A pleasant provider of energy when the movie seemed to slow down came from Kabali’s daughter Yogi (played by Dhansika), who carries the film onwards. The hall was thrilled when Yogi steps in to save her father. “The first half was saved only by his daughter and she’s done a great job and everybody loves her, hopefully they do more in the next half because the story is wavy or flimsy and needs something to hold it down,” said Srinivas 30, a plumber, munching on hot egg puffs at 7.30 am during the interval. Kabali and his wife Kumudhavalli or Kumudha (played by 30-year-old Radhika Apte) are portrayed as a power couple with romance and power dynamics so well-balanced that it’s perfect. And heartbreakingly unattainable. Kumudha is from an ‘upper’-caste family and elopes with Kabali, an average Tamil plantation worker in Malaysia. The couple revolt against the plantation owners for equal pay and this gets him attention from the local mafia and opens up an avenue to be part of the local gang fighting for the Tamil people. While Kabali was growing as a beloved leader, at home, Kumadha would teach, criticise, compliment and help Kabali grow as an individual and a public figure. The chemistry is right and Radhika Apte didn’t just share screen space with Rajini, she balanced out Rajini on screen. It definitely was magical and their romance as an “older couple” (though Apte is just as young as his other leading ladies) in the song “Vaanam Paarthen” is adorable.

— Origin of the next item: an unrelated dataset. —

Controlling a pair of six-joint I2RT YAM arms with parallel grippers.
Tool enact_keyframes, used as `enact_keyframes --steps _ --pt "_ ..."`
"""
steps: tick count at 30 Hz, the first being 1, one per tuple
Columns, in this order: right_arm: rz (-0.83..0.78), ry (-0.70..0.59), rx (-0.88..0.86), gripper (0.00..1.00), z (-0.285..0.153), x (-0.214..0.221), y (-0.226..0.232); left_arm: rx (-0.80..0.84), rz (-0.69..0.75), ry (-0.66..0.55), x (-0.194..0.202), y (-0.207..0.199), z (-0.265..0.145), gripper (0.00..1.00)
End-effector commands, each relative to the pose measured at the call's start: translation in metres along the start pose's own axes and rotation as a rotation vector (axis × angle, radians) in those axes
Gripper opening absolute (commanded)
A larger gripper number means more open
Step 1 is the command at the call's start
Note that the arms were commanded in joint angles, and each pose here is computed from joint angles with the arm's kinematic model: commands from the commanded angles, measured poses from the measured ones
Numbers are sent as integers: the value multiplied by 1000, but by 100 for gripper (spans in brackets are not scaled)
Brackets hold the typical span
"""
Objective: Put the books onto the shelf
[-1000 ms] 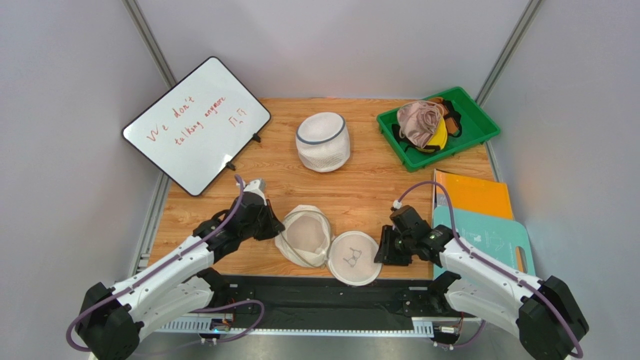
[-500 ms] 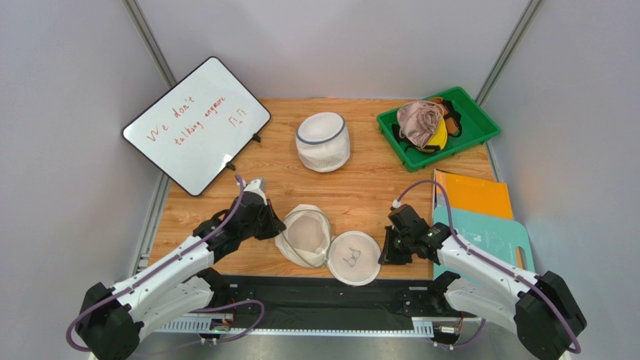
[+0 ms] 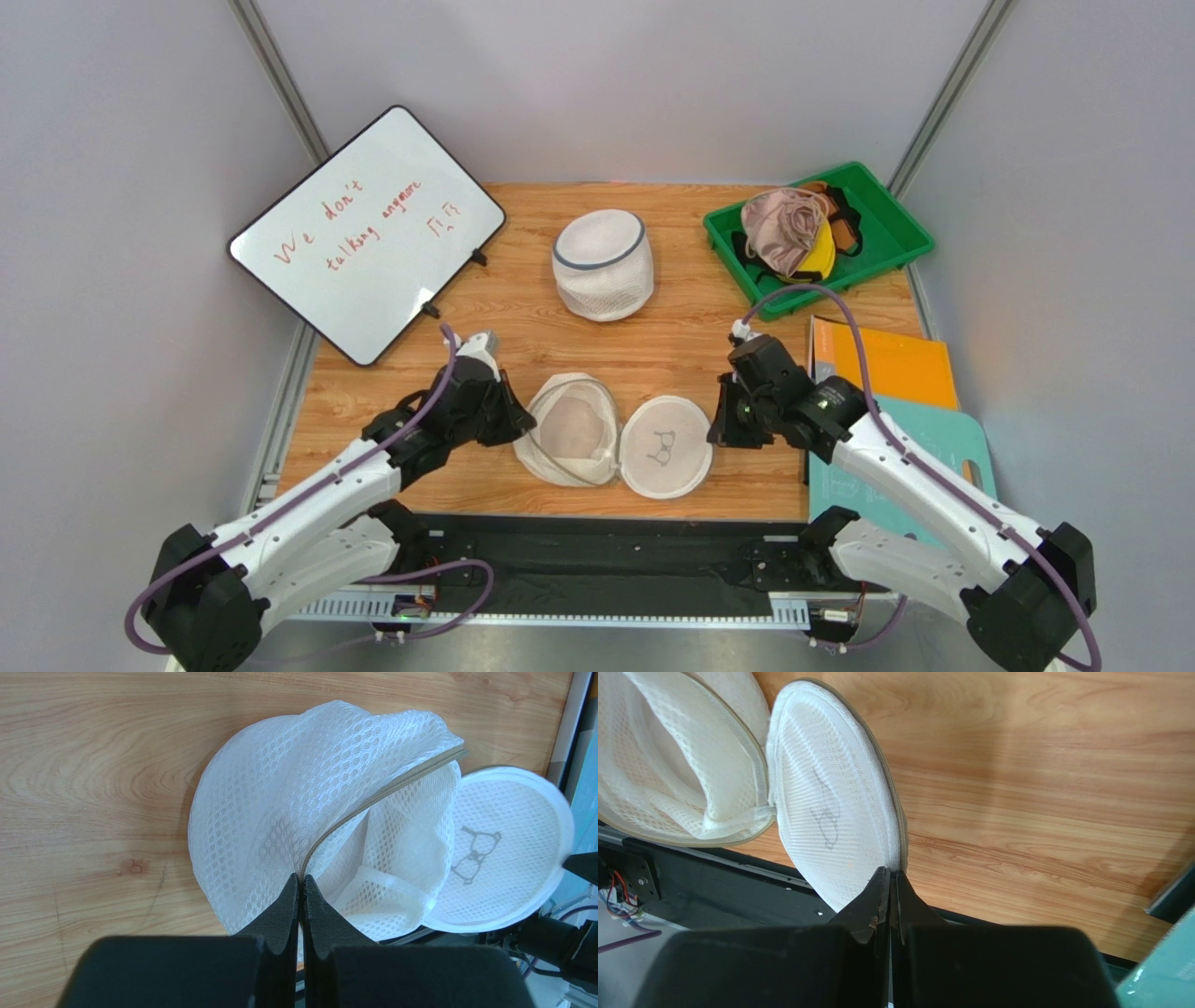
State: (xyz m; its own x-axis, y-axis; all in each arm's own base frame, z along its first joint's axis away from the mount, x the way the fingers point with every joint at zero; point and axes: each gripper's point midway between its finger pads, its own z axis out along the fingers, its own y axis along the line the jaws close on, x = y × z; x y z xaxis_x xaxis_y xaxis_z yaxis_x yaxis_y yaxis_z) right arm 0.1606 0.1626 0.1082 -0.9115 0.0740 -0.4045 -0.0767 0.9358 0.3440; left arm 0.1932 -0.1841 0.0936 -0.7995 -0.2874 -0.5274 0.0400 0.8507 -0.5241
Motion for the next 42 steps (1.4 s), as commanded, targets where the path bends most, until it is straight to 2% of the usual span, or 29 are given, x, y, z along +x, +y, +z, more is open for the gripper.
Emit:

Although the film draws on Rajini’s stunts and larger-than-life stage persona, the most lifelike portrayals in the film are of women, clad mostly in nighties instead of crazy outfits — no doubt as carefully-chosen by director Pa. Ranjith as Kabali’s suits. One of the film’s lyricists is a woman: Uma Devi, the Dalit scholar who wrote “Maya Nadhi” for the film. She is one among many Dalits who worked on the film.

Despite the fan frenzy and the film’s positive portrayals of Dalits and women as being powerful and assertive, though, the film didn’t sparkle for some of the fans I spoke to in the way that some of his older films did. “It was a great film, the acting was brilliant but there were no songs and it was disappointing. Songs in Rajini sir’s films are always really good and his steps are awesome, but none of that happens here,” said Satish, 22-year-old B.Com graduate from Venkateshwara College, as he caressed the picture of Rajini as Kabali pasted on the front of his white scooter.

Most complaints from people who found the film lukewarm were that the trajectory of the plot — a gangster who goes looking for his family, finds family and gets his revenge — was the same stuff as always, there weren’t enough songs, and not much happened in the film. “It wasn’t that good, this isn’t the usual Rajinikanth film. It won’t be here for longer than four days,” said Kumar, an auto driver. When asked why he felt so, he said, cryptically, “Go watch it, I won’t tell you but go watch.”

Sohail, who tried to sell me a ticket for Rs 800 outside Urvashi theatre, asked me how the movie was when I told him I’d already seen it. “Is Kabali as bad as Lingaa [another Rajni film from 2014]? Does Rajni do a 360-degree flip in the air? I was really excited to watch Lingaa and then it went so bad, is Kabali also like that?”

Of course, there were people who loved the film. It’s Rajinikanth, after all! One of them was 23-year-old Amazon employee Shruthi Menon. “Kabali was good. Watched it just for Rajini, storyline is pretty common, gang wars and all that jazz. But his style and dialogue delivery is what you should be watching the movie for. The crowd was crazy and went bonkers for Rajini,” she said after catching the 7.40 pm show on the first day.

Watching a Rajini film allows for catharsis — hundreds of people (men, mostly) laughing, cheering, feeling the pain of an ordinary man like them who made it big in cinema. Watching may be catharsis, but holding back from joining the extravagance of Rajini’s fan following is to deny yourself pleasure.